Ability to reload molecular structure without restarting

Existing "structure" keyword extended to load a new molecular structure, either from a psf/pdb file pair("structure foo.psf pdb foo.pdb") or a js file ("structure foo.js"). Must be followed by "reinitatoms" or "reinitatoms foo", the later reading from foo.coor, foo.vel, and foo.xsc, and also starting a new trajectory file with "dcdfile foo.dcd" (for new atom count). The patch grid and other simulation paramters are *not* changed, so the dimensions of the new and old structures must be compatible.

Optional Python scripting interface

Not in released binaries, pass --with-python to config script when building. Tcl command "python" will run multi-line script or return result of single-line expression. Python module "tcl" supports tcl.eval("command string") or"command",arg1,arg2,...). Python containers are converted to Tcl lists. Python object "namd" wraps all simulation parameters and commands, e.g., "namd.switchdist = float(namd.cutoff) - 2.0" and "". Simulation parameters are case-insensitive as in Tcl. The Tcl print command and 1-4scaling parameter violate Python syntax but are accessible accessible via tcl.eval() and Python print command works as usual.

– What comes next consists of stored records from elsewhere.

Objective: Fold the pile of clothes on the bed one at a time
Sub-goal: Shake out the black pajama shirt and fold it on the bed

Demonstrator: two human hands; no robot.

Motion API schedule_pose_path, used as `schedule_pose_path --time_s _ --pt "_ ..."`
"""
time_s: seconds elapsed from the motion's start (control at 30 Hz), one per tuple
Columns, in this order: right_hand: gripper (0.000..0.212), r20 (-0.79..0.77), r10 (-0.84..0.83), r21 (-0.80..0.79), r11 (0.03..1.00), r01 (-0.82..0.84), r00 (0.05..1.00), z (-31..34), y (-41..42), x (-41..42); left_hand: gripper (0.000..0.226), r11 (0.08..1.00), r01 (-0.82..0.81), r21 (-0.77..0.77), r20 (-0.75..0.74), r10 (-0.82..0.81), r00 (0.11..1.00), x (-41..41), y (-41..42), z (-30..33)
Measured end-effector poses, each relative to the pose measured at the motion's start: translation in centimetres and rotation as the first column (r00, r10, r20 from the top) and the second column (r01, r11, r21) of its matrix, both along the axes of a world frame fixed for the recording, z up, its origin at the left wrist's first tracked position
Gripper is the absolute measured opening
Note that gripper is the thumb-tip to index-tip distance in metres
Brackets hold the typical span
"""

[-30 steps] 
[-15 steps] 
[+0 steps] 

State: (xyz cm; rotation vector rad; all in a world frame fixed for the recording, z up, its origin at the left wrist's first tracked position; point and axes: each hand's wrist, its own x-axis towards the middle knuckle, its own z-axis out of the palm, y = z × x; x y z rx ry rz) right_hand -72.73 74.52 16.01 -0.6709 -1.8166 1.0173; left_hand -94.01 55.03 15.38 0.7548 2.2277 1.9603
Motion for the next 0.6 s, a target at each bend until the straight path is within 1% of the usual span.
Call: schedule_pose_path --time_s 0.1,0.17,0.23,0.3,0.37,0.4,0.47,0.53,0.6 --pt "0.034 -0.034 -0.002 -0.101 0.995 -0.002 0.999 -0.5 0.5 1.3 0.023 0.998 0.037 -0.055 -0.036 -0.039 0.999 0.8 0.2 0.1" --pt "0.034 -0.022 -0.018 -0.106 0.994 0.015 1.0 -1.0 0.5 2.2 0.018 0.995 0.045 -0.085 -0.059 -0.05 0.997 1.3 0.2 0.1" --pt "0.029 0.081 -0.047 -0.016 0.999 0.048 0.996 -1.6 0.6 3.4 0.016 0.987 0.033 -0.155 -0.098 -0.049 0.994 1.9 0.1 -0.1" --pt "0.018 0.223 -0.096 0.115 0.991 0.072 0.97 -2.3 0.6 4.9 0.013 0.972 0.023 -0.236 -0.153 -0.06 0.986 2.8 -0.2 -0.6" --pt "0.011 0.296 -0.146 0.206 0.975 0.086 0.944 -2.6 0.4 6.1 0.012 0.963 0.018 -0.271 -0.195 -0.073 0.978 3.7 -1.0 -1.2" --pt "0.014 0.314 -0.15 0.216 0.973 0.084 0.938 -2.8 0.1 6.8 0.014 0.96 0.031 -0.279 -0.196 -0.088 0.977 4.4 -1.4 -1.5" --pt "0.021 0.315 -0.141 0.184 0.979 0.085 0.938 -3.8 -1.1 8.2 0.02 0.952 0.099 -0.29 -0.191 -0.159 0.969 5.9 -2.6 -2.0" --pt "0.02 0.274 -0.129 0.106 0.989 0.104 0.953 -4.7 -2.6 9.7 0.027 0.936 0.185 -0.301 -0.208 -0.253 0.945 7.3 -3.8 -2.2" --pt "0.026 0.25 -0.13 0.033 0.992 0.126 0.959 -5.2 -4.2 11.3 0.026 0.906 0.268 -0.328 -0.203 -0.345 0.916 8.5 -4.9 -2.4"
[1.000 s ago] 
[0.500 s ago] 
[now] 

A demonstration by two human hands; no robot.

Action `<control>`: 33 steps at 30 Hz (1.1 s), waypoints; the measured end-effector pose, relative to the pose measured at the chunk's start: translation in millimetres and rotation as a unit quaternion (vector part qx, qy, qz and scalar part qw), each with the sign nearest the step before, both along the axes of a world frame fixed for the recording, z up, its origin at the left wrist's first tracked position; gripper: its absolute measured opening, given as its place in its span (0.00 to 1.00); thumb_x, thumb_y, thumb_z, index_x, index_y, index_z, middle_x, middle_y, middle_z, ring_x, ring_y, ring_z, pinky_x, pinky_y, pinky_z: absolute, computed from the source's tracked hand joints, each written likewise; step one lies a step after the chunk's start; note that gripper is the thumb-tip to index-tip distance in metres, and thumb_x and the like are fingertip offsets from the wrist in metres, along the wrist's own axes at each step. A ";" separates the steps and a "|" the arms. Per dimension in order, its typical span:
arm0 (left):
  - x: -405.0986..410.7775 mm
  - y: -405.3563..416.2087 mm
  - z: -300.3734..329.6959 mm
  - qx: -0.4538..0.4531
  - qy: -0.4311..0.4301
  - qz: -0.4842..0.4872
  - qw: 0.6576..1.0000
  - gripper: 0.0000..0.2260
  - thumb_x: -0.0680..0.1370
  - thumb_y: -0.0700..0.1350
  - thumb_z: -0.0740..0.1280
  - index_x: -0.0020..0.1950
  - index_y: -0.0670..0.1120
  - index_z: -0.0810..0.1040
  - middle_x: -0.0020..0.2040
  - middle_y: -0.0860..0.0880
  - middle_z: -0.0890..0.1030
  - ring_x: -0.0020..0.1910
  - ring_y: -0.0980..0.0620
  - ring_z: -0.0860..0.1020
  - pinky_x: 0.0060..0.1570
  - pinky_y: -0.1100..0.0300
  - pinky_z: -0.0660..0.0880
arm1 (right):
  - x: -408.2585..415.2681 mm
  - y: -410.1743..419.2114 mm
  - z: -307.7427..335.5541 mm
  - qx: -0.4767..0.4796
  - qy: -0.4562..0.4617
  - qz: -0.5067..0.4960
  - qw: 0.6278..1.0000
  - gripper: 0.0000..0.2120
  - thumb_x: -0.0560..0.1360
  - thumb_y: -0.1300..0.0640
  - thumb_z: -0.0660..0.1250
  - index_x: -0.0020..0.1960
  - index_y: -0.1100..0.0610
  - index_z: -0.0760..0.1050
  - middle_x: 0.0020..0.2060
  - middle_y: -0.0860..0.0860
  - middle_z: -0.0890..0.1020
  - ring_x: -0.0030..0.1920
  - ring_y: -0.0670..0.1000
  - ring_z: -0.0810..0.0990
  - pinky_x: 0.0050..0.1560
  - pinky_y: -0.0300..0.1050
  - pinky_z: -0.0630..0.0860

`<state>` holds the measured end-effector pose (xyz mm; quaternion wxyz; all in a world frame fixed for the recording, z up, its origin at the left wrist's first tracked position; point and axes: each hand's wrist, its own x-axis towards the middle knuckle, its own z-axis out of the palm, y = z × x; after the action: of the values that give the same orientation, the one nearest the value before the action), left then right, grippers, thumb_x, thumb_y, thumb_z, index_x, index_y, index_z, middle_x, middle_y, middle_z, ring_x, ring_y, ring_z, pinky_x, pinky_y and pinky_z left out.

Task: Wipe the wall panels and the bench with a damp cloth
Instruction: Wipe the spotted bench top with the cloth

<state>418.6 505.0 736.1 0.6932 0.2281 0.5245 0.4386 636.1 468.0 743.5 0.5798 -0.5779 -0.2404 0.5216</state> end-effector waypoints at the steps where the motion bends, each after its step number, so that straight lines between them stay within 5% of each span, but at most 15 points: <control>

QM/MM simulation via interfaces to ORCA and MOPAC

Developed by Marcelo Melo, Rafael Bernardi, and Till Rudack. Supported in all binaries, recompilation not required. For further information see preliminary documentation.

Update to Charm++ 6.7.1

Various bug fixes and one new capability used in collective variable parallelization. Will switch to upcoming Charm++ 6.8.0 after 2.12 final release.

Require CUDA 6.5 or greater, drop support for Fermi GPUs

Pascal GPUs work after long pause for just-in-time kernel compilation on first run. Compatible with CUDA 8.0, but cufft issues are observed on K80.